TASK ITEM: Each line below that contains the word "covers" must be copied.

GIVEN RECORDS:
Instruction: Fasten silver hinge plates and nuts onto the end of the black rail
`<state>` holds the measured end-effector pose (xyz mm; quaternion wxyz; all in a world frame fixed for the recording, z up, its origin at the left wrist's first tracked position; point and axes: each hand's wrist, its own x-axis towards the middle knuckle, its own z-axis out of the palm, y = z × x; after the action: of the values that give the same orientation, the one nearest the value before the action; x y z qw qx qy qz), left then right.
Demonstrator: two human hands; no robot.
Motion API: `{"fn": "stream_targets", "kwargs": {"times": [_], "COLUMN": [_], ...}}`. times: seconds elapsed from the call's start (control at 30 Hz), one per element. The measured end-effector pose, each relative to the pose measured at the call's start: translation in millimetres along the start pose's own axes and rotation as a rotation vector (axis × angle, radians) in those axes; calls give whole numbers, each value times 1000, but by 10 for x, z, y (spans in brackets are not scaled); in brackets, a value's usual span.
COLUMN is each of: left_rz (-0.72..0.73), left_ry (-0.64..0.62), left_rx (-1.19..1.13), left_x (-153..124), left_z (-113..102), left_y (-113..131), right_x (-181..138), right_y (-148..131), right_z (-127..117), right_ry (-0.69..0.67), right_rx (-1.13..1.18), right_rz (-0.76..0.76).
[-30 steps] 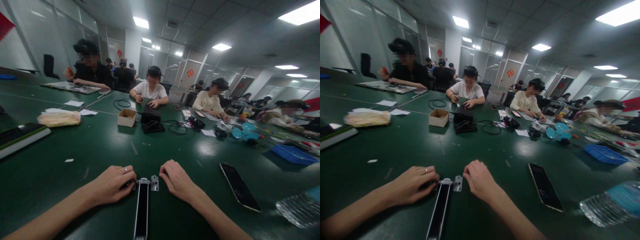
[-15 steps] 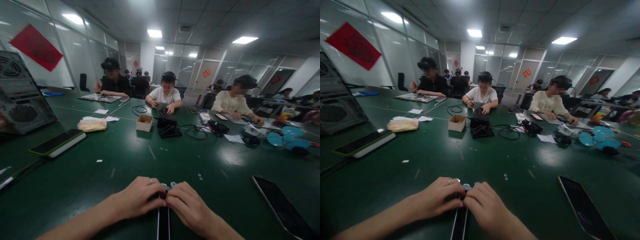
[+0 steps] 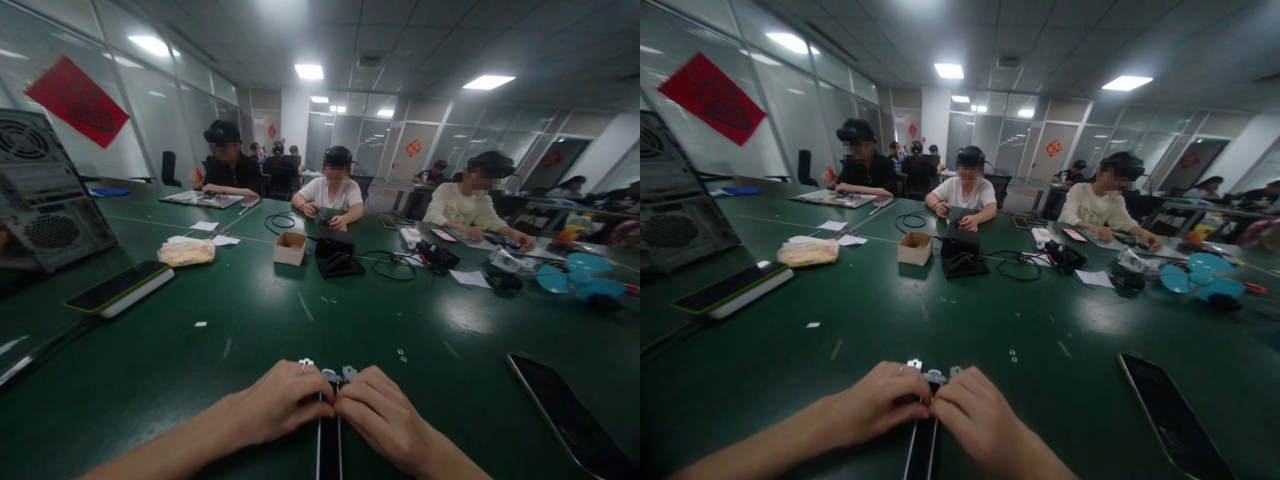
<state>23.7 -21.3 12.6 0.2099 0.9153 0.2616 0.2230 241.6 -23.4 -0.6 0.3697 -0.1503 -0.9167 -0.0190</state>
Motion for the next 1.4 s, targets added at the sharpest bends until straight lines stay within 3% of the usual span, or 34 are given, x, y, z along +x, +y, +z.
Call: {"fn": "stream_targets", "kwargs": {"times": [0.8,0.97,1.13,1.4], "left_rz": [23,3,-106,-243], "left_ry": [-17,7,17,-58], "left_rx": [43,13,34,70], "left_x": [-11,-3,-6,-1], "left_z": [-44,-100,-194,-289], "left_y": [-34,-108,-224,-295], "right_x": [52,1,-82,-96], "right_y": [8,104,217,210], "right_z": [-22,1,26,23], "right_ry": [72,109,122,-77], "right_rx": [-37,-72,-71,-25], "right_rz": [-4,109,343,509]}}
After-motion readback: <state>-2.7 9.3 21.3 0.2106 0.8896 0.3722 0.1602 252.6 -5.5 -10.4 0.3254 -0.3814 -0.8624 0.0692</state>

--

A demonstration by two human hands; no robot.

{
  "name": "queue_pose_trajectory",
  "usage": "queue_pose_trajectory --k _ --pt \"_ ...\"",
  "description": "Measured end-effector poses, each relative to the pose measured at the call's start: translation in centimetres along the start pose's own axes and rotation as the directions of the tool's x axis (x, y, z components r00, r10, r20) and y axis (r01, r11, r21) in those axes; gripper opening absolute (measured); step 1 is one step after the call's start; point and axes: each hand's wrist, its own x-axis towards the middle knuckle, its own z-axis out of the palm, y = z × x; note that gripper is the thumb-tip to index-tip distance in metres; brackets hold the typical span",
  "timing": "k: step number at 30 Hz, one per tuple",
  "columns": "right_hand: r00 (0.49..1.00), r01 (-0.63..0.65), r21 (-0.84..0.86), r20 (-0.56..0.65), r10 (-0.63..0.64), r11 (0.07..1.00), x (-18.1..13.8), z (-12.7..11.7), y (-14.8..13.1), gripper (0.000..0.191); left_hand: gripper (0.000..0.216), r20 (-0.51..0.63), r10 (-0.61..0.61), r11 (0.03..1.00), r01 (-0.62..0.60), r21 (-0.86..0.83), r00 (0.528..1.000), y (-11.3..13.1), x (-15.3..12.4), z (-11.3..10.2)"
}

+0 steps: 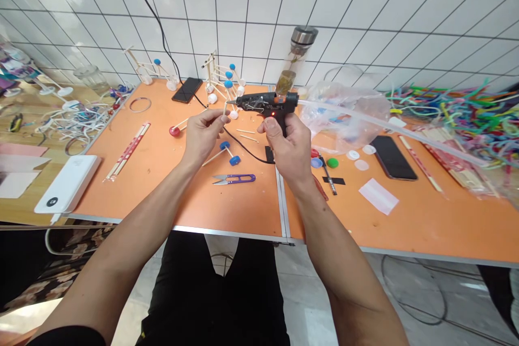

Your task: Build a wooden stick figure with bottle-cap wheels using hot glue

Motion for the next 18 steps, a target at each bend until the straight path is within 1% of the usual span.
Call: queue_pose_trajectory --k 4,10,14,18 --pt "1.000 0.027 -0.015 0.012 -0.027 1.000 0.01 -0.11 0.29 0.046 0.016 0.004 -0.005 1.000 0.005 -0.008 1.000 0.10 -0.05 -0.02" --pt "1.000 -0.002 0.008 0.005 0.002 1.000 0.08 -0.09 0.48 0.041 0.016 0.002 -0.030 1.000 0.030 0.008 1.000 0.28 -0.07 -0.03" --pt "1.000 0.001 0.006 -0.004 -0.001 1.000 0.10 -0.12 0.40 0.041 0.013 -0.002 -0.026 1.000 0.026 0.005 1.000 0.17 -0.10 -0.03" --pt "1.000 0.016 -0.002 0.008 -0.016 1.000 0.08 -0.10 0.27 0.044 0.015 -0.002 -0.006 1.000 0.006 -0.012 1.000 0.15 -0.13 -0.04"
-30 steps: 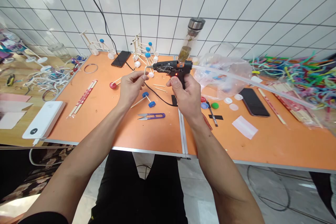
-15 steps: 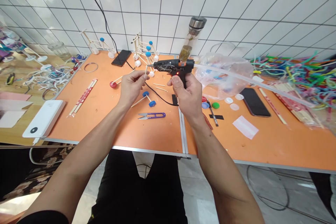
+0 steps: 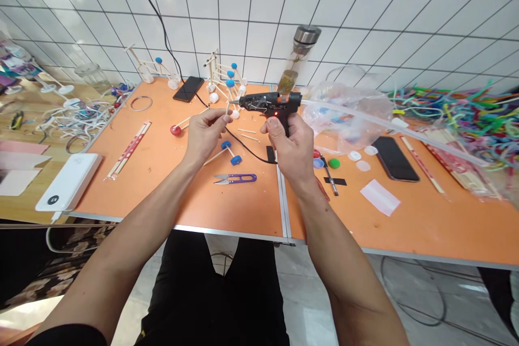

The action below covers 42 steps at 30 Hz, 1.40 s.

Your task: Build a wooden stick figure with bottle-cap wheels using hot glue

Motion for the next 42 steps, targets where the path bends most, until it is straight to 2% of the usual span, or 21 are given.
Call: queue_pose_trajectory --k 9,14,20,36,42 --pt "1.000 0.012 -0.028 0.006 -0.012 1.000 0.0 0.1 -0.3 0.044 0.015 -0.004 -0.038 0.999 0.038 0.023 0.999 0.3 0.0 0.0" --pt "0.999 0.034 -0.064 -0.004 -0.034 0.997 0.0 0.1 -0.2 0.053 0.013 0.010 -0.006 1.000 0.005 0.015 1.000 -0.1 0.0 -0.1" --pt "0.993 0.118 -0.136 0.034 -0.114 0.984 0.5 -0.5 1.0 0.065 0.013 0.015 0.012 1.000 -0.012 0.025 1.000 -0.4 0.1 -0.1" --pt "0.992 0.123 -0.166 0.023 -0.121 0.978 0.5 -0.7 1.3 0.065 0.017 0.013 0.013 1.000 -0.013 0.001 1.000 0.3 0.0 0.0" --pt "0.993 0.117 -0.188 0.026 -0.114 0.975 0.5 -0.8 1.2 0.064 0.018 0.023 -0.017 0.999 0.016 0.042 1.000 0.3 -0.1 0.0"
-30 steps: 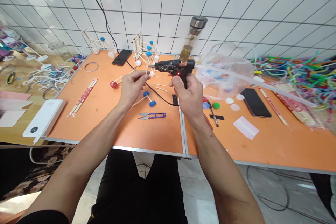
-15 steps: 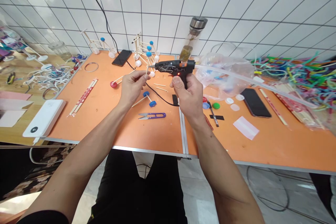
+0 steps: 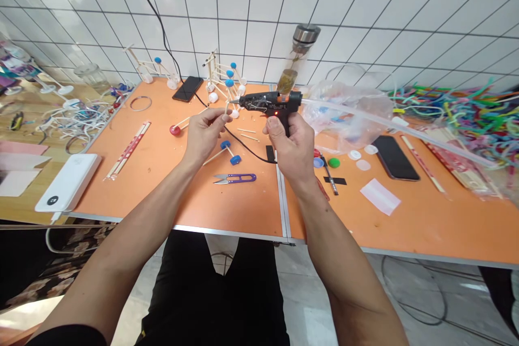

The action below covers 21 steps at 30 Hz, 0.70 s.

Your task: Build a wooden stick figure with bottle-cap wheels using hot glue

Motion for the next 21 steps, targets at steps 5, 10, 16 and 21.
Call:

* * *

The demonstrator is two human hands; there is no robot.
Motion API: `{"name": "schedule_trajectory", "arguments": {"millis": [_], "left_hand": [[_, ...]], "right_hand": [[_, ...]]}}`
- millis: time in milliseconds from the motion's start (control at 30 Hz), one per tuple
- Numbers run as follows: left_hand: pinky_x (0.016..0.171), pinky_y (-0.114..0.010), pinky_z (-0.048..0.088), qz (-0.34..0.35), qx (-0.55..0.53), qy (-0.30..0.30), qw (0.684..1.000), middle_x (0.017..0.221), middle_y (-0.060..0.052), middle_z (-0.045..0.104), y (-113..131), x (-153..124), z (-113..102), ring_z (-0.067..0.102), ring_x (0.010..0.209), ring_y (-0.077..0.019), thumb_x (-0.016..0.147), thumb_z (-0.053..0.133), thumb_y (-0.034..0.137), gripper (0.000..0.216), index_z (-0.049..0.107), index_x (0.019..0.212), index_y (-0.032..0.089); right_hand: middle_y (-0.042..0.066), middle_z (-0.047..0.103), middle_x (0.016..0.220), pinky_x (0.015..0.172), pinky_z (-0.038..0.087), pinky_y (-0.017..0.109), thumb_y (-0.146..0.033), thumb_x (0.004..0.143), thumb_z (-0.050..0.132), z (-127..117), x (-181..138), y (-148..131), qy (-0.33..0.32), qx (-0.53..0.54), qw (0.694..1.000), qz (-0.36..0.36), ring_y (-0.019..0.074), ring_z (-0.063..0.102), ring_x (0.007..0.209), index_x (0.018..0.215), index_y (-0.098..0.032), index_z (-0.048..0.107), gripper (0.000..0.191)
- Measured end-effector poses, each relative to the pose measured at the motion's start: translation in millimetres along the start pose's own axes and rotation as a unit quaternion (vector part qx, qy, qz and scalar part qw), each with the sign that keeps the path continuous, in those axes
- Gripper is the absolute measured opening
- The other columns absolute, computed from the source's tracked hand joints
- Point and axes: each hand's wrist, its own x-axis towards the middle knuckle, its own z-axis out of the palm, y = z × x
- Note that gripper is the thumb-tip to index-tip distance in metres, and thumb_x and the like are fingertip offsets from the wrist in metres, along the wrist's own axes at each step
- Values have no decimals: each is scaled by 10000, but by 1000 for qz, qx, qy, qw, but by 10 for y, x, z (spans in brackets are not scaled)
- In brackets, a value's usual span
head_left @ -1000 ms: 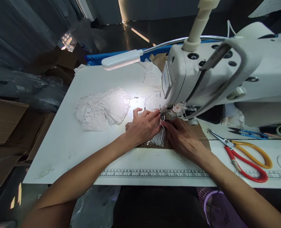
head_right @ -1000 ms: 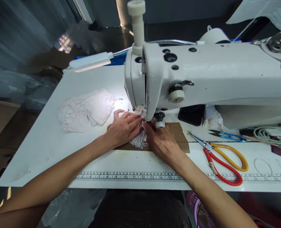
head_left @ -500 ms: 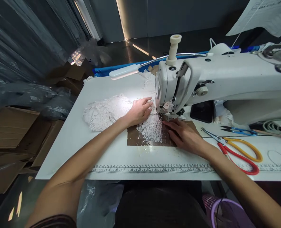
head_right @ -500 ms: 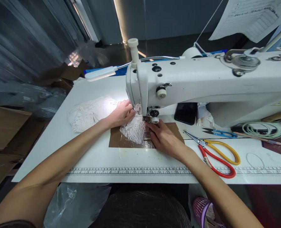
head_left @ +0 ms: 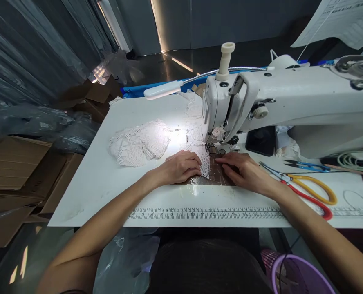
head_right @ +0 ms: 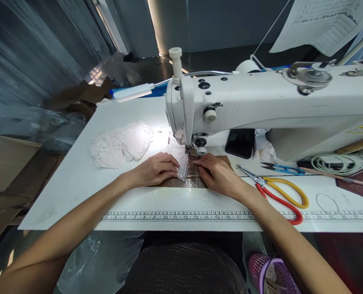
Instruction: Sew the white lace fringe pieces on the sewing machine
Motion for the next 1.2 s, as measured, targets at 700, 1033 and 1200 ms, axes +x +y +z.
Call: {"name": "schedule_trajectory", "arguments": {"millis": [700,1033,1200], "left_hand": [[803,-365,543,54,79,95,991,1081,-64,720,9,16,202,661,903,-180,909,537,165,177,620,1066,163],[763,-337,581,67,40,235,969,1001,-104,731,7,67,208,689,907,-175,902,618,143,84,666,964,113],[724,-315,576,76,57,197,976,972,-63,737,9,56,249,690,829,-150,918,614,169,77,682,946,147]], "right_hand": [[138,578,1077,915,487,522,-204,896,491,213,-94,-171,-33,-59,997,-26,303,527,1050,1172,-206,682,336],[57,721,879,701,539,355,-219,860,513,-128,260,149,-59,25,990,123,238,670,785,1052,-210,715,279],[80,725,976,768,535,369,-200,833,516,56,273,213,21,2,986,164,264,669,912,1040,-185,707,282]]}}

EXPECTED ANSWER:
The action below covers 42 steps at 30 Hz, 1.40 s.
The action below covers 21 steps at 30 Hz, 0.70 s.

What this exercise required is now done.